Сестра, отправившаяся в пеший поход по Пиренеям, сообщает, что чувствует себя лучше. Это затишье – этап траура или глупая каникулярная расслабленность?


* * *

Мама хотела, чтобы я был не только жив, но и счастлив. Я должен ей эту счастливость.

Мама не потерпела бы состояния, в котором я прозябаю последние месяцы, так что придется отдавать долг.


* * *

Возвращение в Бельгию.

Боюсь. Моя радость осталась на Крите.


* * *

Воскресенье, вторая половина дня…

Люди терпеть не могут вторую половину дня воскресенья. Ребенком я ее ненавидел, ведь даже яркое солнце обещало долгие сумерки.

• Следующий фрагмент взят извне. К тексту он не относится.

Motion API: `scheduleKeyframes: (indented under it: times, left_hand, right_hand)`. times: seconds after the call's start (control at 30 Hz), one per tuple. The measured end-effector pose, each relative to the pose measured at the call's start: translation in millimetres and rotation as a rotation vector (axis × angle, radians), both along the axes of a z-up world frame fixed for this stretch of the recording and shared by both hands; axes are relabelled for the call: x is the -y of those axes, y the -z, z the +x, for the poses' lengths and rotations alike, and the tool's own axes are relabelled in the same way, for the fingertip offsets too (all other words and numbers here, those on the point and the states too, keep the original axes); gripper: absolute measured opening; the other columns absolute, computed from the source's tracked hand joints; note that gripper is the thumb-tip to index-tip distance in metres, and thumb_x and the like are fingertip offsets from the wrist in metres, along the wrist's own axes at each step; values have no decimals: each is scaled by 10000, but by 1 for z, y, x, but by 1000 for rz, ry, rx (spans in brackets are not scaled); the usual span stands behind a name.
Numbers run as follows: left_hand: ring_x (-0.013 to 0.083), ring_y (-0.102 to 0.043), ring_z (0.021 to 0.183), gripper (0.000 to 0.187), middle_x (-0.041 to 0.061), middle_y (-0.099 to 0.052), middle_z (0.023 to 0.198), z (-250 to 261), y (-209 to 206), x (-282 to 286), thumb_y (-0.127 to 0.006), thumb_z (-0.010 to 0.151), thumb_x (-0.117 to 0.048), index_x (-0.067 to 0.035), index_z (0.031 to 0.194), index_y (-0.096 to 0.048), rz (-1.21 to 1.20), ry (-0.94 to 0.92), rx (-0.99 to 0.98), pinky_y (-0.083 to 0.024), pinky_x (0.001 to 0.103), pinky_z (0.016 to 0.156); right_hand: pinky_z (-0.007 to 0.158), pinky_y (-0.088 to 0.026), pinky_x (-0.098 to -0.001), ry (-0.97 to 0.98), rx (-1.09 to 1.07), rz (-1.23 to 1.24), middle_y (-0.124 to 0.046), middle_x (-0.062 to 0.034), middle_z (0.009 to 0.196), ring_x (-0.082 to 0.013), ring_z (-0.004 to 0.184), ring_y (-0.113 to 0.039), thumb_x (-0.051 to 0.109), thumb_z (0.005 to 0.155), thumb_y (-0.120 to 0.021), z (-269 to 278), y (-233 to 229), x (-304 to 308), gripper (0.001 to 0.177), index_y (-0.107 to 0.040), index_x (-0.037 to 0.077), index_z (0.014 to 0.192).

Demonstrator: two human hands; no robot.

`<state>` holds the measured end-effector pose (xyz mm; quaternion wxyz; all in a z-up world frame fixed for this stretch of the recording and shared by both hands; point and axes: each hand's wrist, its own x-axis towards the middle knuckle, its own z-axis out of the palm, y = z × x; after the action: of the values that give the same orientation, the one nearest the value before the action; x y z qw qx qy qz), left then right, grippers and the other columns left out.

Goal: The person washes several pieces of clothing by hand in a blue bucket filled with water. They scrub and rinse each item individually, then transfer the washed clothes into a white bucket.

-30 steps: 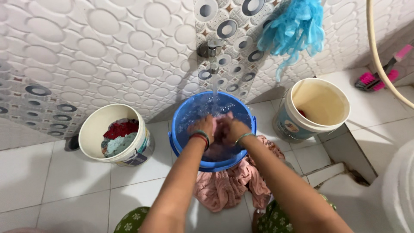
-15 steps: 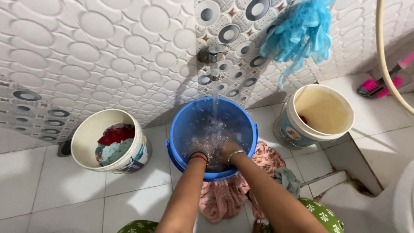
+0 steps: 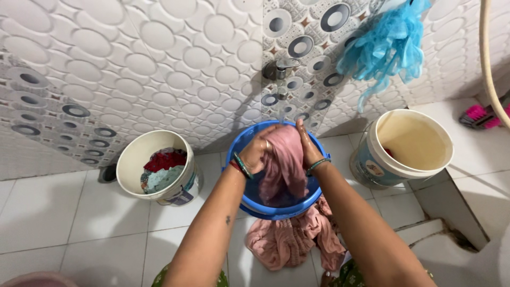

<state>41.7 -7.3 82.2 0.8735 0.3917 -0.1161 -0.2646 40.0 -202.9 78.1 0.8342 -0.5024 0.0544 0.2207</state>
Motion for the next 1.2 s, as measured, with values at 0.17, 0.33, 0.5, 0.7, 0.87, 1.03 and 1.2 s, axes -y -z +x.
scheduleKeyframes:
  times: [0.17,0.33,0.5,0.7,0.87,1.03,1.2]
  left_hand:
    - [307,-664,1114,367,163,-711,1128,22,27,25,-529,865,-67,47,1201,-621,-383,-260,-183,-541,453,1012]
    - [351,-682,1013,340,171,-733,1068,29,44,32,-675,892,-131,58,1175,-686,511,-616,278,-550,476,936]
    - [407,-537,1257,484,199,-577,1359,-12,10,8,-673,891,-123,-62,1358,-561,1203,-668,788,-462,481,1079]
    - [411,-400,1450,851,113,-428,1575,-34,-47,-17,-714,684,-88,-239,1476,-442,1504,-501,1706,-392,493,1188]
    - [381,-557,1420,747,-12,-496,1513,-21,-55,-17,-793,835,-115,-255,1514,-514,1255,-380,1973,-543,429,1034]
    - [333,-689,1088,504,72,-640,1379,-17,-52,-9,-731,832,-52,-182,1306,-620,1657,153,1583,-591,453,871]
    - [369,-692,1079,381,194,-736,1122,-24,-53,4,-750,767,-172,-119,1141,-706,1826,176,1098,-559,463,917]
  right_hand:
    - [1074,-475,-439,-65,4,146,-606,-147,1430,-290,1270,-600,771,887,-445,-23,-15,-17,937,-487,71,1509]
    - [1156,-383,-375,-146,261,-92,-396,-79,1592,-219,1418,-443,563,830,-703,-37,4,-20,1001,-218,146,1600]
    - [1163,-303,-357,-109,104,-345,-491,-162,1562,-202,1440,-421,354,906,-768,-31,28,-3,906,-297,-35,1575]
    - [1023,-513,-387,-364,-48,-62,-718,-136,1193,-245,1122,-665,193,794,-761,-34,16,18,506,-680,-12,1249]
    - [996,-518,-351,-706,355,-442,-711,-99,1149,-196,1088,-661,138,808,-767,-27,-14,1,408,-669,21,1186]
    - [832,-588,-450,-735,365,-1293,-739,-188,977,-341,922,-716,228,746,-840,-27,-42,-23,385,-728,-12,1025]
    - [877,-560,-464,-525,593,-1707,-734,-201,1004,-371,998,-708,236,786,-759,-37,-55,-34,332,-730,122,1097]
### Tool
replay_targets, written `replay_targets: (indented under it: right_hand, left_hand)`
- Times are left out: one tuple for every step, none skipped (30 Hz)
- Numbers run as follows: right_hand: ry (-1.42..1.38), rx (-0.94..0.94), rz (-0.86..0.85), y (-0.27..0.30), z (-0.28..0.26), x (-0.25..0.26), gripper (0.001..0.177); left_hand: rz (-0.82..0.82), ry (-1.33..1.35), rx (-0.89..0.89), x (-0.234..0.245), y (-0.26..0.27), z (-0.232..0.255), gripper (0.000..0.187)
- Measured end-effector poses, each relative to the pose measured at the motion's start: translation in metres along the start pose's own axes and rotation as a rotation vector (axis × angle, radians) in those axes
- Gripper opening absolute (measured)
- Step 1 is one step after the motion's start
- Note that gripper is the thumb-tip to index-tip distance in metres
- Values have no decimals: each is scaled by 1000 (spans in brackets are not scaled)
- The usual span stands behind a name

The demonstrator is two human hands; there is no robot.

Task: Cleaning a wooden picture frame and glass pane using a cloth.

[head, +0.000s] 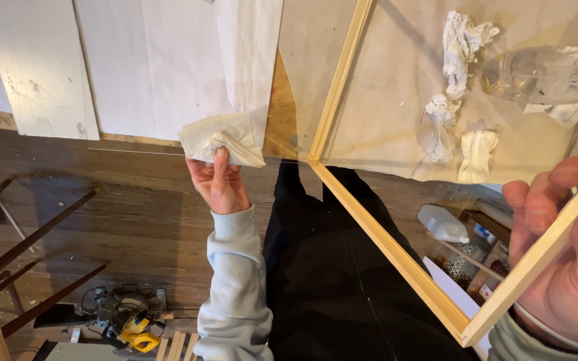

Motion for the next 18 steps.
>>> replay_targets:
  right_hand:
    - [0, -1, 2, -1, -1, -4, 20]
    - [24, 17, -1, -3, -2, -8, 20]
    - [47, 36, -5, -4, -4, -12, 21]
    - [47, 43, -6, -5, -4, -15, 21]
    - [23, 43, -5, -7, -5, -18, 22]
    - [-1, 42, -2, -7, -6, -20, 23]
    - [0, 49, -2, -7, -8, -30, 23]
    - [-2, 68, -3, -7, -11, -40, 26]
    - [-4, 87, -4, -7, -14, -50, 34]
    - [-3, 93, -2, -6, -15, -51, 34]
    - [-4, 110, 0, -5, -16, -51, 42]
    - [-5, 120, 0, -4, -16, -52, 50]
    - [-6, 120, 2, -2, -14, -46, 50]
    - [-16, 106, 15, -1, -12, -40, 55]
    - [-25, 92, 27, 1, -9, -34, 60]
    - [-26, 91, 26, -1, -10, -37, 60]
    - [-24, 92, 30, -2, -11, -40, 62]
    - [-23, 95, 34, -4, -13, -43, 63]
  left_hand:
    - [1, -1, 2, 2, 1, -1, 58]
    - [-19, 3, -19, 3, 1, -1, 57]
    - [-39, 7, -41, 4, 0, -2, 56]
    - [-43, 12, -43, -2, 0, 2, 56]
    - [-28, 5, -36, -7, 0, 5, 56]
    - [-14, -2, -27, -12, 0, 8, 56]
    - [-19, 3, -27, -3, 0, 2, 56]
    - [-42, -6, -45, 7, 0, -2, 56]
    - [-65, -14, -64, 16, 0, -6, 56]
    - [-70, -11, -62, 8, -1, -2, 56]
    - [-56, -12, -53, 1, -1, 1, 56]
    - [-37, -19, -44, -4, 1, 6, 57]
    - [-37, -20, -42, -8, 2, 10, 57]
    - [-40, -18, -34, -12, 2, 12, 56]
    - [-42, -17, -26, -16, 2, 14, 55]
    - [-41, -17, -28, -9, 2, 10, 55]
    - [-53, -14, -40, -3, 2, 8, 54]
    - [-67, -8, -53, 2, 1, 4, 54]
Point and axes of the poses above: each hand's wrist, its own y-axis away from the middle knuckle, its own x-axis out of the back of the hand, z = x × y, the point moved 4 cm from there along -y, towards the middle knuckle, and after that the axes turned 9 degrees about -x, right-handed, at the moved point
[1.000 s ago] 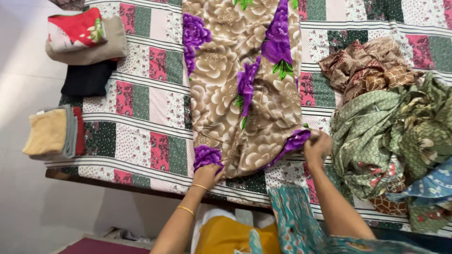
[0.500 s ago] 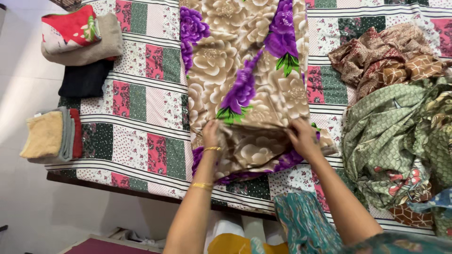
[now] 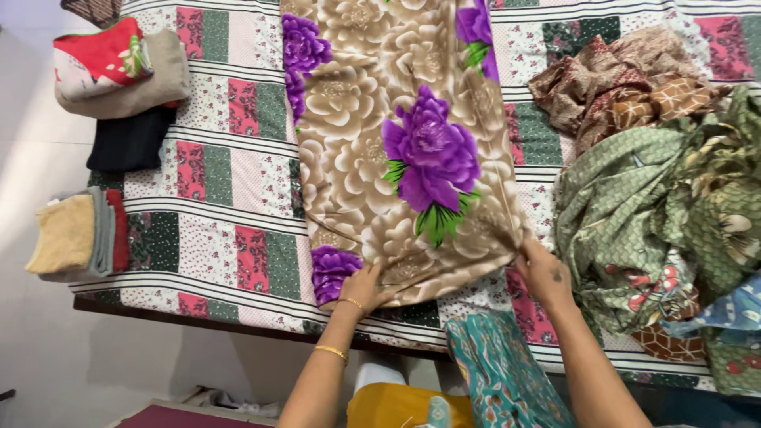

Тревога! Время досуга на исходе, часы истаивают, мы вот-вот покинем пространство свободы и напоремся на отвратительное понедельничное утро. Придется рано встать, надеть школьную форму, сложить ранец и вернуться во вселенную принуждений, где меня подкарауливает контрольная по математике или географии.

Я не заполнил вторую половину дня приятными занятиями и просто бездельничал. Меня одолевала скука, глянцевые журналы не вызывали интереса, я обжирался пирожными, шоколадом, сгущенным молоком, которые нашел в погребе. Излишество казалось мне решением, я рассчитывал на недомогание, тошноту, приступ холецистита, спасительное несварение, чтобы с полным правом не вставать с кровати. Ничего не вышло – мама всегда утверждала, что я «способен переварить ведро гвоздей», – к ужину аппетит вернулся.

Страшащийся второй половины дня в воскресенье на самом деле боится утра понедельника.

Я вырос и перестал бояться. Моя жизнь нравилась мне в любой день недели.

От воскресений детства у меня осталась привычка звонить маме. По воскресеньям мы разговаривали подолгу, обменивались новостями, обсуждали происходящие события, не переставая смеялись – особенно над несмешными вещами, а еще пересказывали прочитанные книги, фильмы и спектакли, которые посмотрели… Мама мало путешествовала, но «потребляла» много прессы – ежедневных газет и журналов, – слушала радио, смотрела телевизор и всегда была в курсе событий. Мимо ее радара не могли проскользнуть ни молодой и резвый госсекретарь, ни мелькнувшая эстрадная звездочка. Я общался не со старухой.

Наша живая веселая беседа неизменно заканчивалась маминой литургической фразой:

– Позаботься о себе. Береги себя. Не надрывайся на работе. Думай о себе.

Я бормотал в ответ нечто неопределенное – то ли «буду слушаться», то ли «сам знаю, что мне делать», – после чего делился планами на неделю.

Если я вдруг не звонил в воскресенье, мама в понедельник набирала Жизель и спрашивала с тревогой в голосе:

– Эрик заболел?

Чаще – из вежливости или деликатности – она терпела до утра вторника.

После маминой смерти я каждое воскресенье во второй половине дня впадаю в хандру. Около пяти моя душа улетает в Лион, а рука рефлекторно тянется к телефону. Другая часть мозга напоминает, что мама умерла.

Я снова и снова ощущаю кинжальную боль в сердце…


* * *

Мамина смерть делает реальней мою собственную смерть.